Comparing Lubow’s effort with Bosworth’s is instructive, showing how the passage of time allows new information to inform the story of our lives. Lubow reinterviewed many of Bosworth’s sources (or, if they were deceased, the children of her sources) and extended the net to include anecdotes and remembrances from people outside Arbus’s inner circle.
The result is a longer, more comprehensive account of Arbus’s life and work, but one that is far less enjoyable to read. Although it contains no radically new thesis about how her life may have influenced her work, the book is full of titillating information about Arbus’s sexual escapades. The biggest shocker is the assertion that she had sex with her brother, the esteemed poet Howard Nemerov, sporadically from adolescence until a few weeks before she died. Interestingly, Lubow seems to have come to this revelation by digging into Bosworth’s research—namely, notes of an interview Bosworth had with Arbus’s psychotherapist in 1981. Nemerov was still alive when Bosworth’s biography was published, which may explain why she chose not to mention it.
Lubow supplies pages of description of Arbus’s photographs, both well known and recently unearthed, as well as a list of all the pictures he mentions in his text. But the images themselves are absent, the Arbus estate having refused the necessary permissions. Moreover, like all researchers before him, Lubow was not permitted to access the Arbus archive at the Metropolitan Museum of Art, which contains her contact sheets, files, letters, and memorabilia. The museum apparently has yet to catalog all the materials given by the estate in 2007.
Why then did Lubow bother with this decade-long task? Presumably, he had hoped his biography would differentiate itself from prior efforts, either by unearthing new facts or by reimagining the information already at hand. In either case, our reward would have been a brighter illumination of his subject’s importance. But a photographer’s life is a tough nut to crack. Especially Arbus’s.

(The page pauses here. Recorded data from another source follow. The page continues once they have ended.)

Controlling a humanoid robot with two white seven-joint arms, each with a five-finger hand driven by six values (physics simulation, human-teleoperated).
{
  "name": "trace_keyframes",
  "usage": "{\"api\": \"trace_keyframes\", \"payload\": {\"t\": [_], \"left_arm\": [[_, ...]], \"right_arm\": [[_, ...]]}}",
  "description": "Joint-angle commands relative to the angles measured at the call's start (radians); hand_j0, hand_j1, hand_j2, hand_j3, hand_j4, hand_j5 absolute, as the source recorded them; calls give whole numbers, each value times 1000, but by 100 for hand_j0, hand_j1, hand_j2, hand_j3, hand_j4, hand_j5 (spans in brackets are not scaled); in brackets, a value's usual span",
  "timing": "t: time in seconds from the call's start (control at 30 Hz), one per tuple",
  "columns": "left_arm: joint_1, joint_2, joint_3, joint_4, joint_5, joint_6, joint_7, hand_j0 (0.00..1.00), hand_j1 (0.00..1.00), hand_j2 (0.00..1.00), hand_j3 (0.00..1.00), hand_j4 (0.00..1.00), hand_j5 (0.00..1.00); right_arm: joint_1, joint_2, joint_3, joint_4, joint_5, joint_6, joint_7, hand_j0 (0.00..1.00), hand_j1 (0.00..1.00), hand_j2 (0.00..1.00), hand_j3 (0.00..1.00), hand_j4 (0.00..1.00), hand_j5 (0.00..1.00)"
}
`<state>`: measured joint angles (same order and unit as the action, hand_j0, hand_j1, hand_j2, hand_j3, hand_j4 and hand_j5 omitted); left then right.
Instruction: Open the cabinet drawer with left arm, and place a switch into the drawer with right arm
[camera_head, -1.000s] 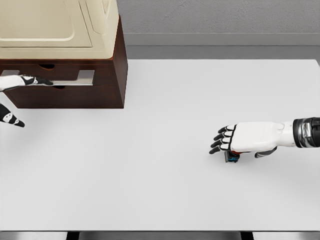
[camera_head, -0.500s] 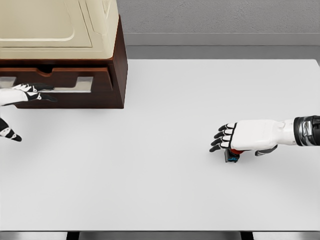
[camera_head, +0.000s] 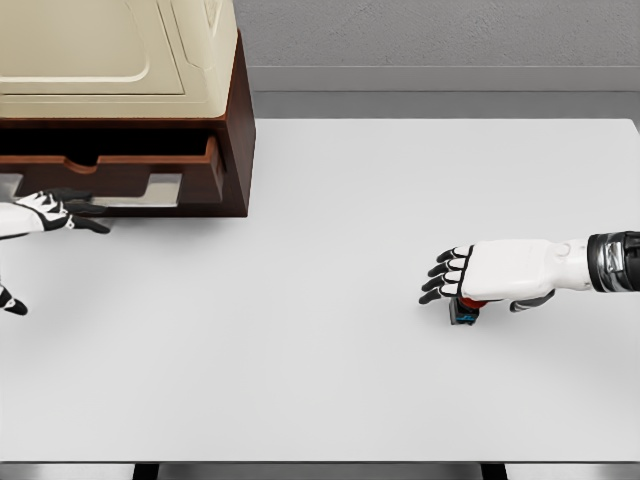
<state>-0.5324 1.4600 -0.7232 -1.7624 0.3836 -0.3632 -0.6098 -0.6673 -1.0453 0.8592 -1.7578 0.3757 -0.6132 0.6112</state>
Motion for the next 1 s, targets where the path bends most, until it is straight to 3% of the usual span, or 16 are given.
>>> {"api": "trace_keyframes", "payload": {"t": [0.0, 0.47, 0.6, 0.67, 0.77, 0.97], "left_arm": [[0, 28, -9, 0, 12, -28, -1, 100, 100, 100, 100, 100, 100], [-1, 152, -78, 0, 80, -212, -1, 100, 100, 100, 100, 100, 100], [-15, 168, -71, 0, 150, -215, -1, 100, 100, 100, 100, 100, 100], [-38, 158, -59, 3, 198, -198, -1, 100, 100, 100, 100, 100, 100], [-52, 96, -12, 3, 199, -99, -1, 100, 100, 100, 100, 100, 100], [-61, 39, -10, 11, 192, -23, -1, 100, 100, 100, 100, 100, 100]], "right_arm": [[0, -1, 0, 0, -4, 2, 0, 100, 100, 100, 100, 100, 100], [0, -1, 0, 0, -4, 2, 0, 100, 100, 100, 100, 100, 100], [0, -1, 0, 0, -4, 2, 0, 100, 100, 100, 100, 100, 100], [2, -1, 0, 0, -4, 2, 0, 100, 100, 100, 100, 100, 100], [2, -1, 0, 0, -4, 2, 0, 100, 100, 100, 100, 100, 100], [3, 1, 0, 0, -4, 2, 0, 100, 100, 100, 100, 100, 100]]}}
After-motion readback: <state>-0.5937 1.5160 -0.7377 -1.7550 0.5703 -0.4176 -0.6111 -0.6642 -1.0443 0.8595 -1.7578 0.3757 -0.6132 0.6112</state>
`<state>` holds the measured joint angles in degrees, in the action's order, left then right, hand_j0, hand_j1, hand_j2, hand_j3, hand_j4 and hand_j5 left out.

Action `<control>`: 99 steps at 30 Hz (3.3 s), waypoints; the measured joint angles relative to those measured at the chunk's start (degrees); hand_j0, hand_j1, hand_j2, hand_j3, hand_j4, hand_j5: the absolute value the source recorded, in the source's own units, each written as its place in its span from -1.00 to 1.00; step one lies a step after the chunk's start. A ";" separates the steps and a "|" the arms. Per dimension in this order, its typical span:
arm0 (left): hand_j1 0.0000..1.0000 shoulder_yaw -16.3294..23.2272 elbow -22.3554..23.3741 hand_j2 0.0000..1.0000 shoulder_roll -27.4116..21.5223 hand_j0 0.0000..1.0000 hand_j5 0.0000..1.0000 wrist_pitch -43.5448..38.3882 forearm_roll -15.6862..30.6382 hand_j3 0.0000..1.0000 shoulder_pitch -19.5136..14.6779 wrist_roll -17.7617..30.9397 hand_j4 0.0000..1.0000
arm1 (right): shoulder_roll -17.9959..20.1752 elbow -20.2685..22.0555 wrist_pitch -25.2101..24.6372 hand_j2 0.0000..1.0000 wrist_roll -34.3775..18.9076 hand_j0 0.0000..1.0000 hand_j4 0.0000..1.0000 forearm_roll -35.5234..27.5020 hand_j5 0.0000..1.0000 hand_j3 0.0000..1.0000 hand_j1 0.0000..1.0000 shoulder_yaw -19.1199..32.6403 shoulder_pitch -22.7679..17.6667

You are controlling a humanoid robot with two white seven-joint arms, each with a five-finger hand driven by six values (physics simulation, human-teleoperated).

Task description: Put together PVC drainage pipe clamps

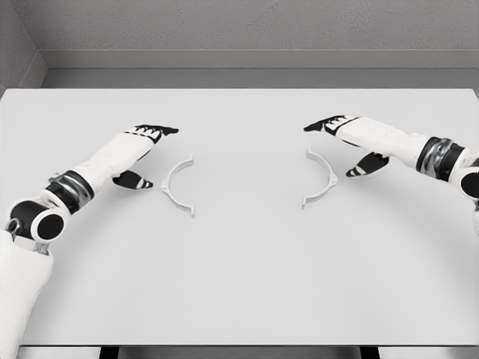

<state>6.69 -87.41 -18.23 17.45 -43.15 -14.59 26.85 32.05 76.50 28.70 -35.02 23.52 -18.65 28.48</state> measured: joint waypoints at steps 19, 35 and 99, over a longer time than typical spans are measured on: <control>1.00 0.35 0.05 1.00 3.07 1.00 1.00 -2.38 -3.26 1.00 0.00 -0.01 1.00 | -2.22 -5.73 -0.09 1.00 0.00 1.00 1.00 1.93 1.00 1.00 1.00 -0.01 0.70; 1.00 1.08 -0.57 1.00 4.61 1.00 1.00 -2.46 -3.33 1.00 0.00 -0.01 1.00 | -4.47 -7.69 -0.09 1.00 0.00 1.00 1.00 3.20 1.00 1.00 1.00 -0.06 0.97; 1.00 2.91 -2.49 1.00 9.30 1.00 1.00 -6.57 -8.09 1.00 -1.76 0.08 1.00 | -8.72 -9.74 -0.45 1.00 0.00 1.00 1.00 6.08 1.00 1.00 1.00 -0.92 4.22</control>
<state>9.60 -89.89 -8.93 10.88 -51.24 -16.35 26.93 23.33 66.76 28.25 -35.02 29.60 -19.57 32.70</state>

Arbus famously said, “A photograph is a secret about a secret.” She meant this to apply to all successful photographs, but it seems particularly apt for her own. Yet there is no magic about what she did with the camera, just style—which is a consequence of choices that she made in exposing, developing, and printing her film. What she chose to expose, or more precisely whom, is what gnaws at us and makes us wonder. She worked at a time when photography was still capable of showing us things we had never seen before, the picture of Earth used on Stewart Brand’s first Whole Earth Catalog in 1968 being a great contemporaneous example.
But where seeing our planet from the perspective of space made us feel connected to one another, Arbus’s catalog of “freaks” emphasized the chasms between us. Her secret, if indeed she kept one, might be that we cannot comprehend how different our lives are from everyone else’s, either when those others are limned in exacting detail or when we use our imaginations. And that, unfortunately for biographers, applies to Arbus as much as to her subjects.
Andy Grundberg writes about art and photography and lives in Washington, D.C.